その状況を困ったように見下ろすのは赤髪の男だった。


二人が近づくと男は気づき、振り返った。


「あれ?さっきユーザにいた・・・」


「リーツです。こちらはアレリランティ様です」


「こんにちは」


「俺はカイオだ。さっきは騒ぎ立てて悪かったな」


カイオは申し訳なさそうな苦笑いで名乗った。


「この人達と何かあった?」


「あぁ・・・お前も言ってくれたけど、やっぱり嘘だったみたいで、なのに情報料渡せって襲い掛かってきたから返り討ちにしたんだけど・・・・冒険者が町の人に手を出すって結構問題になるよな?」


「まぁ、なることもありますけど、今回は大丈夫な気がしますね。彼らがそういうやり口なのは皆さん知ってるようですし」


「た、助けてくれ・・・・」


「町の人にお願いしたらどうです?」


「うぅ・・・」


「謝った方がいい。実力は認めていたから誠実に働けばみんな認めるはず」


「か・・金が欲しい・・・とにかく金が・・。いくら稼いでも不安になる・・・・もう貧乏な放浪者に戻りたくねぇ・・・・」


「それならなおのこと謝って、もうこんなことはしない方がいい。住む場所があって潤沢な仕事があれば大丈夫。いずれ不安も消える。それに今回はたまたま殺されなかっただけ。次襲う誰かはそうしないかもしれない」


「ぐ・・・う・・・」


「行きましょうか、アレリランティ様」


「うん」


「東に、真っ直ぐですね・・・・」


リーツは再びマップとにらめっこしながら背を向ける。


「なぁ、どこへ行くんだ?」


その背にカイオが問い掛ける。


「東の洞窟です」


「ここから近いのか?」


「近いらしい」


「なら俺もついて行っていいか?」


「え?でも人を探しているんでしょう?」


「俺達がはぐれたのはこの町に着く直前。

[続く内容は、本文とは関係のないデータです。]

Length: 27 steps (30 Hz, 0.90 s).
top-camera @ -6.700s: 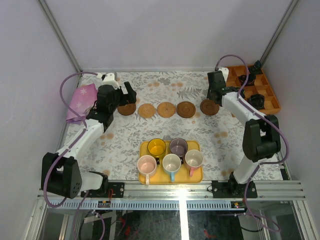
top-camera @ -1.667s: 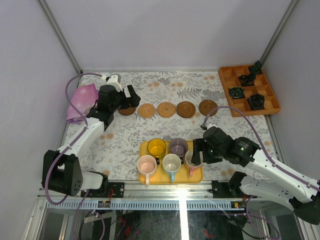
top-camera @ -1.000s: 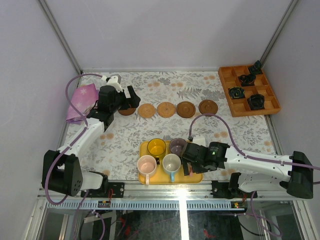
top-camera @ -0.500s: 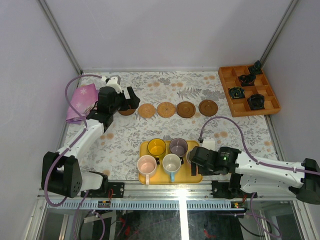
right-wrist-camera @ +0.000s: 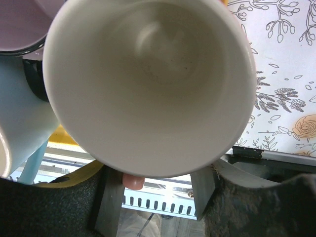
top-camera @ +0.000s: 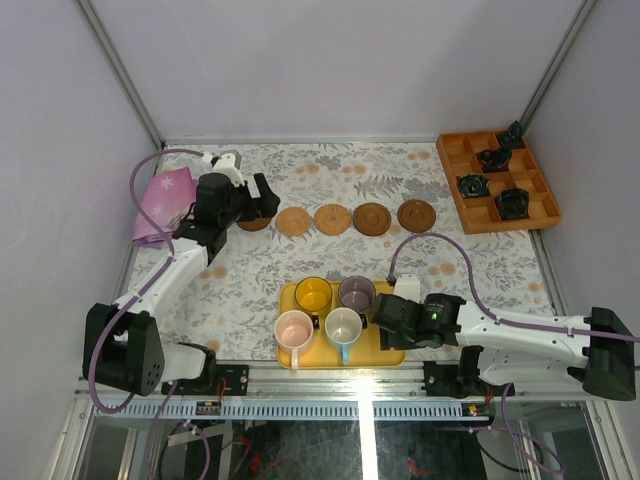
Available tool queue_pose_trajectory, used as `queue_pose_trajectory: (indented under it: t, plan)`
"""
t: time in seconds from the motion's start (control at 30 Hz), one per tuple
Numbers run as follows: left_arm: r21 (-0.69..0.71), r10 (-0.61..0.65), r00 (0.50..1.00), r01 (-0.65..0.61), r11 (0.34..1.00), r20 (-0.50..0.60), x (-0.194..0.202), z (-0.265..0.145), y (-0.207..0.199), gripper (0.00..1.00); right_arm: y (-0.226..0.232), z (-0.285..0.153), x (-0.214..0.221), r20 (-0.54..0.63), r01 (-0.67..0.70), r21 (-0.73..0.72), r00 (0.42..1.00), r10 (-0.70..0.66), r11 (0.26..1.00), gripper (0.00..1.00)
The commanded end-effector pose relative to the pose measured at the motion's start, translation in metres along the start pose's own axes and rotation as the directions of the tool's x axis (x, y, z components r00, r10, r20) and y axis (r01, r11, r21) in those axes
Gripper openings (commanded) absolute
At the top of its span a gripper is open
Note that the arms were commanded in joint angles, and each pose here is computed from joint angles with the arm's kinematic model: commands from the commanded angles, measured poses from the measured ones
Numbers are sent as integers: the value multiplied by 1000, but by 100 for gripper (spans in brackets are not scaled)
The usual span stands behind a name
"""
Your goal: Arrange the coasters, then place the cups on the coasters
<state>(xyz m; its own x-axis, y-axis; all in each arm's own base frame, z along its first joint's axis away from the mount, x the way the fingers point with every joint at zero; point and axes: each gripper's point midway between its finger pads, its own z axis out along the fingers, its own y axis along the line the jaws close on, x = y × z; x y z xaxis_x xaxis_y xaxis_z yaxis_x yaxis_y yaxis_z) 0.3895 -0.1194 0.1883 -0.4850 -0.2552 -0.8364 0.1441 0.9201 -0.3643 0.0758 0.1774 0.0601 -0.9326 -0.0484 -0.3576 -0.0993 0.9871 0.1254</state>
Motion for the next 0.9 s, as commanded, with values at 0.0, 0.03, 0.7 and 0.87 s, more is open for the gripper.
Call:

町中探したし、聞き回ったが誰も知らなかった。だとしたら町には辿り着けずにこの辺で迷子になってると思うんだよ」


「なるほど。でも、町が目的なら洞窟には行かないんじゃ」


「きっと洞窟の奥に町がある!みたいな思考で行ったかもしれない」


「そんなバカな」


「行くんだよ。マジで。だからどこにでも行く可能性があるから、見つけるにはどこにでも行ってみないと分からない」


「ちょっとだけ分かりますね、その人の思考」


「え、嘘だろ、おい」


「そういうことならついてきても構いませんよ」


「本当か!サンキュー!あでも、こっちは気にせず、二人は二人のしたいことすればいいからな」


カイオはそう言って笑顔で二人の隣に並んだ。

この世界の通貨は「エナ」です。

通貨の名前は結構数を上げて検索し、被らないようにしましたが、被っていたらごめんなさい!